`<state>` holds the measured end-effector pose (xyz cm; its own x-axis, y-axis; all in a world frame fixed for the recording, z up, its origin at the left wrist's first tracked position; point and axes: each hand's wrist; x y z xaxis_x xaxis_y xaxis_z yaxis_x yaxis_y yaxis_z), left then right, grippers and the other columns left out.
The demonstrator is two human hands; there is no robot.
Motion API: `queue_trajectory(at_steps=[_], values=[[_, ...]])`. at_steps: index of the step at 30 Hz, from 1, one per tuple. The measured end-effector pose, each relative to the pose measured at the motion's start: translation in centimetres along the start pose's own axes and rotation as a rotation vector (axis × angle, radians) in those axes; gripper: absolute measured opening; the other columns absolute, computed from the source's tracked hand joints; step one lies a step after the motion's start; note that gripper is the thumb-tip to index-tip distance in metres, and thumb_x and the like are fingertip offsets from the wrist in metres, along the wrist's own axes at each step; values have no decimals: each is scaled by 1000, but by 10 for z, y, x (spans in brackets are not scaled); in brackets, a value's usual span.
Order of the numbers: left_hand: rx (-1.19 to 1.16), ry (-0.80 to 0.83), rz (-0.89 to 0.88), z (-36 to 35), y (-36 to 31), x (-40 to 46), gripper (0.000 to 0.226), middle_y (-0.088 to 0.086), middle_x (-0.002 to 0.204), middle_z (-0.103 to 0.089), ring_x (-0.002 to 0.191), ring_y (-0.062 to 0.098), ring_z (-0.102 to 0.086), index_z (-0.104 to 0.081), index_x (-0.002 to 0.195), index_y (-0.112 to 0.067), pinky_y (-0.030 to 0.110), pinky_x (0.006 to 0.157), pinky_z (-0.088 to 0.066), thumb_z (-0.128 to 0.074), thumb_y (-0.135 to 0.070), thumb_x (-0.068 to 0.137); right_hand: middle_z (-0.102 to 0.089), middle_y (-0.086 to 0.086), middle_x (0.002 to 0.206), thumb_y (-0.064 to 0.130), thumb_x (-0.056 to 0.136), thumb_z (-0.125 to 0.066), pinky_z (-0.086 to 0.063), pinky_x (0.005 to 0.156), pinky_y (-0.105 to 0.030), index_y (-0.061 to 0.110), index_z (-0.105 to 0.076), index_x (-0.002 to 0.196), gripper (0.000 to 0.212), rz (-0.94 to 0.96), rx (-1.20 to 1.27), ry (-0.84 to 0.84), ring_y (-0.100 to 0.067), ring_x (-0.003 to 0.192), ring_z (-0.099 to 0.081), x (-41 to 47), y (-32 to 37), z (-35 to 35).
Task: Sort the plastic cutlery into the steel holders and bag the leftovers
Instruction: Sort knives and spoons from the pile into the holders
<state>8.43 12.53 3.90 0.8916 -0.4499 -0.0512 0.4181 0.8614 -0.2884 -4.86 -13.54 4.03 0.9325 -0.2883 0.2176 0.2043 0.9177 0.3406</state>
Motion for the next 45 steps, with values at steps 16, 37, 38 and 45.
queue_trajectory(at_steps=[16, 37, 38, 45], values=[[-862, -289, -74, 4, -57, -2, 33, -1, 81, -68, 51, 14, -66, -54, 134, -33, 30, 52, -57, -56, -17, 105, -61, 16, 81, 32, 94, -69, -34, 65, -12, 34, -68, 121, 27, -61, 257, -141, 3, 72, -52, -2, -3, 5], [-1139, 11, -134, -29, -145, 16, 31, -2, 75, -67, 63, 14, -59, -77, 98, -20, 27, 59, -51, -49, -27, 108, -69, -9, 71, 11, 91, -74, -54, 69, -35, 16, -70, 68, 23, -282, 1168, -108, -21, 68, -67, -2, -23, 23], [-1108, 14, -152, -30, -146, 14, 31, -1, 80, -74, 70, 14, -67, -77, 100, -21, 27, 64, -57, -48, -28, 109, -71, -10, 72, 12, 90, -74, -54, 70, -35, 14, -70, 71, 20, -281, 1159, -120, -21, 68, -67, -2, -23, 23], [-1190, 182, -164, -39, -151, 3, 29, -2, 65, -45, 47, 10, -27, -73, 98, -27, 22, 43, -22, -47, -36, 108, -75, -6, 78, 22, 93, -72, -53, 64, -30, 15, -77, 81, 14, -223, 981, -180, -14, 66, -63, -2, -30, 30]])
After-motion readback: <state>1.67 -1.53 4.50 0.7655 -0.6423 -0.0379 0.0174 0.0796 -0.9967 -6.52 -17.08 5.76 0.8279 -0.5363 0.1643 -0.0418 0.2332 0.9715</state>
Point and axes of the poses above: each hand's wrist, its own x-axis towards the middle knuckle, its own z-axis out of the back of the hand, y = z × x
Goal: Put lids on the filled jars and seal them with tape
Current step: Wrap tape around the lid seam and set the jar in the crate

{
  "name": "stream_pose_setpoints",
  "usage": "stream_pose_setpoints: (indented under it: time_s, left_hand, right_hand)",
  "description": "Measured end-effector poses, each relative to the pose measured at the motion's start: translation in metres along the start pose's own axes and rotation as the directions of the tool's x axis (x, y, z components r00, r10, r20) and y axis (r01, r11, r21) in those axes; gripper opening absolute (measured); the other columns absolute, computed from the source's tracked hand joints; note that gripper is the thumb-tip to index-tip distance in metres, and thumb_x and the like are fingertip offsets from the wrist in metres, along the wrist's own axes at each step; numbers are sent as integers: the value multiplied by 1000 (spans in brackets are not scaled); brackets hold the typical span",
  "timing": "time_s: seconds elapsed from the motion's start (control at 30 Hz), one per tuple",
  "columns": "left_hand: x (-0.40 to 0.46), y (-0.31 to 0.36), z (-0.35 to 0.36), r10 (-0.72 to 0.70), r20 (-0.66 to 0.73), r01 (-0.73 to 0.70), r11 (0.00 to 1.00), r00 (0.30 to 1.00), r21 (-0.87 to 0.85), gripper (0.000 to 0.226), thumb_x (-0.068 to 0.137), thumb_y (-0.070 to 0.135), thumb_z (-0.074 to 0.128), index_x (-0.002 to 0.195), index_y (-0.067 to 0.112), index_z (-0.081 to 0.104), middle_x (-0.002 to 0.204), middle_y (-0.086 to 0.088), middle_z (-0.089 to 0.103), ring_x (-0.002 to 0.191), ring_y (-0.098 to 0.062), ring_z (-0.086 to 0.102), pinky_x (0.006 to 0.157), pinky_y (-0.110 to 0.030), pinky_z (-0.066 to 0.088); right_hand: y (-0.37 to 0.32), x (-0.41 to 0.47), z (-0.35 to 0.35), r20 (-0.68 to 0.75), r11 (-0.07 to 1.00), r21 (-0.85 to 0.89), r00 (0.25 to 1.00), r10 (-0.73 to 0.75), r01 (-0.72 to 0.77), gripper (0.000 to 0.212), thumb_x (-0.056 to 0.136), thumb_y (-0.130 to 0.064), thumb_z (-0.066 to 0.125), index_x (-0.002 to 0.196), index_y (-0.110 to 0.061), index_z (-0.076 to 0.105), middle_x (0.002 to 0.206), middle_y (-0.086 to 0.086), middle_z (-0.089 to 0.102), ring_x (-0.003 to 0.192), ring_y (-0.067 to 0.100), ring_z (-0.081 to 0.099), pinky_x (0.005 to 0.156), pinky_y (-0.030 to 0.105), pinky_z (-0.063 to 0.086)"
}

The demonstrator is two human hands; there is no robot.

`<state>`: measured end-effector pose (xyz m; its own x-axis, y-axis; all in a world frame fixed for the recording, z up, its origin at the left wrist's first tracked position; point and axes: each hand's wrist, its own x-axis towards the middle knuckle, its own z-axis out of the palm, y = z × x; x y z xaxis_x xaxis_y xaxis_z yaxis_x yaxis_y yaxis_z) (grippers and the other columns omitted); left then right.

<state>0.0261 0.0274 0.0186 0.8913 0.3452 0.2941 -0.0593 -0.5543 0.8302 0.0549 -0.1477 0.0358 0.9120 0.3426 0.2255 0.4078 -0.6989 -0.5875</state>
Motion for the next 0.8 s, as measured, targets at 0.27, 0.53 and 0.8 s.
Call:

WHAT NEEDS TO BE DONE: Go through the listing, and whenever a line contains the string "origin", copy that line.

RESPONSE:
`<state>` holds the measured end-effector pose (xyz cm; its own x-axis, y-axis; all in a world frame fixed for the recording, z up, its origin at the left wrist's first tracked position; point and axes: each hand's wrist; x y z xaxis_x xaxis_y xaxis_z yaxis_x yaxis_y yaxis_z), left then right, grippers and the other columns left out.
`<state>`: measured end-effector pose (xyz m; its own x-axis, y-axis; all in a world frame fixed for the recording, z up, its origin at the left wrist's first tracked position; point and axes: each hand's wrist, its own x-axis towards the middle knuckle, its own z-axis out of the palm, y = z × x; x y z xaxis_x xaxis_y xaxis_z yaxis_x yaxis_y yaxis_z) (grippers and the other columns omitted); left then right.

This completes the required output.